The national geospatial foundation of Norway consists of multiple semi-structured and semi-standardized thematic data sets made available in a variety of formats. Storing, extracting and performing lightweight analyses across the different data sets adds value and usefulness to the data sets, which is a prime motivation for releasing the data freely to the public. Earlier approaches have stored the different data sets in a traditional relational manner resulting in hundreds of Postgresql/PostGIS tables _ some with dozens of attributes. Updating and querying the data sets becomes unnecessary complicated and often a tedious, manual task.
In an effort to deal with these issues, we have looked at other ways of storing and querying the data. A schemaless storage mechanism, like NoSQL-databases, fits perfectly to the task. However, NoSQL-database implementations have major drawbacks related to geometry handling when compared with PostGIS. We wanted the geometry handling of PostGIS combined with the schemaless storage mechanisms of a NoSQL database.
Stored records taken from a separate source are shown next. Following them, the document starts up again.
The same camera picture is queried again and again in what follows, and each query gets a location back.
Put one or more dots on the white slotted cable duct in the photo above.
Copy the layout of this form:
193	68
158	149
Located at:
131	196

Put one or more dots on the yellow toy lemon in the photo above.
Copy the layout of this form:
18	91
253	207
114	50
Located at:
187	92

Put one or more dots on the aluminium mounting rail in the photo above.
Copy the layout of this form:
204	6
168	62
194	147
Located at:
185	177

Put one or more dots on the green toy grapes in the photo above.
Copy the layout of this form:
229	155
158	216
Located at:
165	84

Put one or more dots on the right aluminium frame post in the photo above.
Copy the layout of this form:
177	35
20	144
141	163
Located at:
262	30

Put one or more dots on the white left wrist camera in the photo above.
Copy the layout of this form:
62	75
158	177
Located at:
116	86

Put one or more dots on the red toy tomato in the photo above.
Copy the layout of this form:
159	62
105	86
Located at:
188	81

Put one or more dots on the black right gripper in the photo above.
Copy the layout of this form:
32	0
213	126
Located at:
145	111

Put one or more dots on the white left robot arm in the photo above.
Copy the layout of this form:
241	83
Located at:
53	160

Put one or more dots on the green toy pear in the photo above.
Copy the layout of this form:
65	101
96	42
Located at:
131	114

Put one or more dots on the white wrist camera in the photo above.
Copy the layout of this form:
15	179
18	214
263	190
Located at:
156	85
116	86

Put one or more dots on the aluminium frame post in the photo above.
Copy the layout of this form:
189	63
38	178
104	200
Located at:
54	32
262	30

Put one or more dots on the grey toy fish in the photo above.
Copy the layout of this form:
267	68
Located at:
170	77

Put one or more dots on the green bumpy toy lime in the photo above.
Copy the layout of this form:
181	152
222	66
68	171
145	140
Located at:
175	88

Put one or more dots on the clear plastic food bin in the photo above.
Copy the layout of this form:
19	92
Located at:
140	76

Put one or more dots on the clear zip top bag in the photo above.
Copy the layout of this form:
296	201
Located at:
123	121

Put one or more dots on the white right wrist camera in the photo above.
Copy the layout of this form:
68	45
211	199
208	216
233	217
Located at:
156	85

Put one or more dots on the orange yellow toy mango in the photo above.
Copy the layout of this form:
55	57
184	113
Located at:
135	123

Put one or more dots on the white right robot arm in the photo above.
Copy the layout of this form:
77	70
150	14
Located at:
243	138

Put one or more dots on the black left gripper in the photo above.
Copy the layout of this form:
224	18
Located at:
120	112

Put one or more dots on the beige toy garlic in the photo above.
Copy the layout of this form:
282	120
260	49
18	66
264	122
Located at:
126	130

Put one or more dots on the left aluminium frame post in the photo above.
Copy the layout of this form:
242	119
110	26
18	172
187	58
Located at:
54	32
Postgresql fits this combination perfectly with PostGIS handling of geometry and HStores handling of key-value stores. HStore is an extension that implements a binary data type in Postgresql that allow storing an arbitrary number of key-value pairs. In contrast to the JSON data type, HStore enable indexing on the key-value stores. Combining PostGIS geometry with HStores key-value storage for non-geometry attributes was a perfect match for storing the highly varying data sets. The flexibility gain is tremendous and a huge success allowing our data developers to find new ways of combining and making value of the data sets. Future work on the JSONB data type will combine the benefits of both the HStore and the JSON data type, enabling solutions that are even more advanced as well as bridging the gap between NoSQL-databases and relational spatial databases.
This talk will present our success in combining geometry and key-value stores in Postgresql by using PostGIS and HStore _ which lead to a neatly structured geospatial data collection with excellent performance for extractions, both in materialized views, but also running real-time extractions and lightweight analyses used in production decision-making.